Objective: Our main objective was to develop a minimalistic system to identify depression using data retrieved in the fastest possible time.
Methods: We developed a fast tool that retrieves the past 7 days' app usage data in 1 second (mean 0.31, SD 1.10 seconds). A total of 100 students from Bangladesh participated in our study, and our tool collected their app usage data. To identify depressed and nondepressed students, we developed a diverse set of ML models. We selected important features using the stable approach, along with 3 main types of feature selection (FS) approaches.

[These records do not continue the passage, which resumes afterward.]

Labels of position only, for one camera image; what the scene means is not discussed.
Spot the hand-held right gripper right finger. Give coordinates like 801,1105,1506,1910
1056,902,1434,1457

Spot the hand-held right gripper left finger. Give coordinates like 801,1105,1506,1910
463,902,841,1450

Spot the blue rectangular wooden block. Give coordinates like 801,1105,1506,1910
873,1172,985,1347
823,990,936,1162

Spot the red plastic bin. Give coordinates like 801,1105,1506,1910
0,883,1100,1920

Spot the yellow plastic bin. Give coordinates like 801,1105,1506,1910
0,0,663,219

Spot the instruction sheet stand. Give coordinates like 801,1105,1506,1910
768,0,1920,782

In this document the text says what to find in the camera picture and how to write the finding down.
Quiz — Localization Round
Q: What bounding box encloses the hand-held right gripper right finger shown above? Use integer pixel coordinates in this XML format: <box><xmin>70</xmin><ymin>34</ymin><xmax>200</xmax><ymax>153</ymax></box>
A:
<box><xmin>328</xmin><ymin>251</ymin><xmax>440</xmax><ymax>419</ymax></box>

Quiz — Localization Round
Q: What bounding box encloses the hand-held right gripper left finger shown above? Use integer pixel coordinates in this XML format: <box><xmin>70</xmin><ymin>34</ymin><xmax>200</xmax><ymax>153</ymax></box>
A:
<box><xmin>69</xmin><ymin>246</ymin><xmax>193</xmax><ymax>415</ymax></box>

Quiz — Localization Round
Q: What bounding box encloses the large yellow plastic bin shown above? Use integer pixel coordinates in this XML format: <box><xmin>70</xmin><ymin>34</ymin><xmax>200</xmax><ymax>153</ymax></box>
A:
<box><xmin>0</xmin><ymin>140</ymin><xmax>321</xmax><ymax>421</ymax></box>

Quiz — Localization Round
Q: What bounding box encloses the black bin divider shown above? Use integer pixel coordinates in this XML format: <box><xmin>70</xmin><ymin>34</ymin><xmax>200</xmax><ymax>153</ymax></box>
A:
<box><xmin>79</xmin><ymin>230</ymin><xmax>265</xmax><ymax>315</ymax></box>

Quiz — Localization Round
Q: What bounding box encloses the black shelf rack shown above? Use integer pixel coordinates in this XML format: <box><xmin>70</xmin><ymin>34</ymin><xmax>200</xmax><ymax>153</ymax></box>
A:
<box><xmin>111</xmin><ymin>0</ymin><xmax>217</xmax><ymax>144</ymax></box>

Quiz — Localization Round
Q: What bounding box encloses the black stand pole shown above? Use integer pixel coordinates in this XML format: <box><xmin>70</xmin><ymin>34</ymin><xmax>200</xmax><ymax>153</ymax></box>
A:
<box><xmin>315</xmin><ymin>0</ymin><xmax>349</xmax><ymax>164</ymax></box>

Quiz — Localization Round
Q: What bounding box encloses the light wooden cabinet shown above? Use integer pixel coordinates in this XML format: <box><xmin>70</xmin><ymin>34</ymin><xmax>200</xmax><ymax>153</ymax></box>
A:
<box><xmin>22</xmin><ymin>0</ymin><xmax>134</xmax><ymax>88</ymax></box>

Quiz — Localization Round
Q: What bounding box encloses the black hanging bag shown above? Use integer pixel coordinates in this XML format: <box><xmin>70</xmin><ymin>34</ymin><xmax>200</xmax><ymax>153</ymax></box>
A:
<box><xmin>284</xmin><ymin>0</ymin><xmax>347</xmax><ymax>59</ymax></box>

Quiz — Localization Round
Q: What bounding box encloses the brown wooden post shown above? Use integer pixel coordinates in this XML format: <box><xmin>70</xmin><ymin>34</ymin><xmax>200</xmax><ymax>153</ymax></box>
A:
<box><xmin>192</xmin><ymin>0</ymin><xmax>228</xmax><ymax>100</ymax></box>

Results: Leveraging only the app usage data retrieved in 1 second, our light gradient boosting machine model used the important features selected by the stable FS approach and correctly identified 82.4% (n=42) of depressed students (precision=75%, F1-score=78.5%). Moreover, after comprehensive exploration, we presented a parsimonious stacking model where around 5 features selected by the all-relevant FS approach Boruta were used in each iteration of validation and showed a maximum precision of 77.4% (balanced accuracy=77.9%). A SHAP analysis of our best models presented behavioral markers that were related to depression.
Conclusions: Due to our system's fast and minimalistic nature, it may make a worthwhile contribution to identifying depression in underdeveloped and developing regions. In addition, our detailed discussion about the implication of our findings can facilitate the development of less resource-intensive systems to better understand students who are depressed.